The plans for the new season were interrupted and the league, which was to start on October 2, 1948, had to be postponed to allow more time for negotiation.

At the end, the Services relented and gave their permission to the players to take part in civilian football but reserved first right on the player.

This ban did not affect the clubs in the league and FA Trophy because Service teams did not participate in these competitions. However, in the Cassar Cup and representative matches, civilian clubs were placed at a great disadvantage.

Sliema Wanderers and Ħamrun Spartans found themselves with their backs to the wall when they met the Navy and Army teams respectively in the Cassar Cup semi-finals.

The ban on Service players undermined both teams. They tried to make up for this with guest players but this was not the same as using one’s own.

The Cassar Cup semi-finals were played over the weekend of May 1 and 2.

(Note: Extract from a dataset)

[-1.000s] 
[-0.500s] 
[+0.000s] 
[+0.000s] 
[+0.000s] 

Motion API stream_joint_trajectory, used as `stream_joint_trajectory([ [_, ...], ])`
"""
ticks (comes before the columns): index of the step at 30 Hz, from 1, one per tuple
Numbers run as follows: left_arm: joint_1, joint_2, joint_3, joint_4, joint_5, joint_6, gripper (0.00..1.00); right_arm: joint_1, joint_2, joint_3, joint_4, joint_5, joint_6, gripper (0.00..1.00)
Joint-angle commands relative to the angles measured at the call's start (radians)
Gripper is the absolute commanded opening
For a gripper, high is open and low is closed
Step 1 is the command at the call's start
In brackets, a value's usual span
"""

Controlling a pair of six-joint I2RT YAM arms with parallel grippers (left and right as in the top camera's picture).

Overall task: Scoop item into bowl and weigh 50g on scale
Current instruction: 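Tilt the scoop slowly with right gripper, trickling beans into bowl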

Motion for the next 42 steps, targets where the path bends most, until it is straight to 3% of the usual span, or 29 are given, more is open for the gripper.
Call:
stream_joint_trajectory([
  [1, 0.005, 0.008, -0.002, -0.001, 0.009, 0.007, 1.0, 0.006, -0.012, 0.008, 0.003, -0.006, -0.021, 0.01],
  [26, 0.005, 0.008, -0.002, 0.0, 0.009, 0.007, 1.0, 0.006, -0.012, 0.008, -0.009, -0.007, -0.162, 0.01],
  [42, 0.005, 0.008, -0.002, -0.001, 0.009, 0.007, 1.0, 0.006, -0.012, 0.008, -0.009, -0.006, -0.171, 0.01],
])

The Navy, with a team composed of only English players, sprung a surprise when they beat league champions Sliema 2-1.

The Wanderers never looked like losing but the sailors struck two quick blows in the first period and then put up a stout-hearted defence in the second period.

Holmes, in goal, was in great form and it was mainly thanks to him that the Wanderers were thwarted from reaching the final.

The next day, Ħamrun faced an Army team made up almost entirely of RMA players.

The Army, champions and cup winners, had a formidable team at the time.

Still, the Spartans were not in awe of their opponents. They shared play and after a somewhat even first half, forced the pace after the break.

At the end of the 90 minutes the score was even at 2-2 and although extra-time was played, it remained unchanged.

The match was replayed on May 4 but what promised to be a first-class game was marred by poor refereeing. There was no doubt that Ħamrun deserved to win but the 4-0 score did not reflect the run of play.

Some strange decisions by referee Walter Gatt, however, made things difficult for the Army team on the day.

At least, on two occasions the soldiers were denied clear-cut penalties which, had they been given, would surely have altered the course of the game.

Fortunately there were no controversies in the cup final.

Ħamrun made short shrift of the feeble challenge put up by the Navy.

The Spartans won the contest5-1 and their devastating form literally swept their opponents off their feet.

Ħamrun could have won by a wider margin had the woodwork not come to the aid of goalkeeper Holmes.

All the Spartans players performed admirably but the best was surely Ġużi Buttigieg, who scored four of the goals, and the inspirational Romeo Vassallo.

At the end, both players received a huge cheer from the crowd as they stepped up to receive their medals.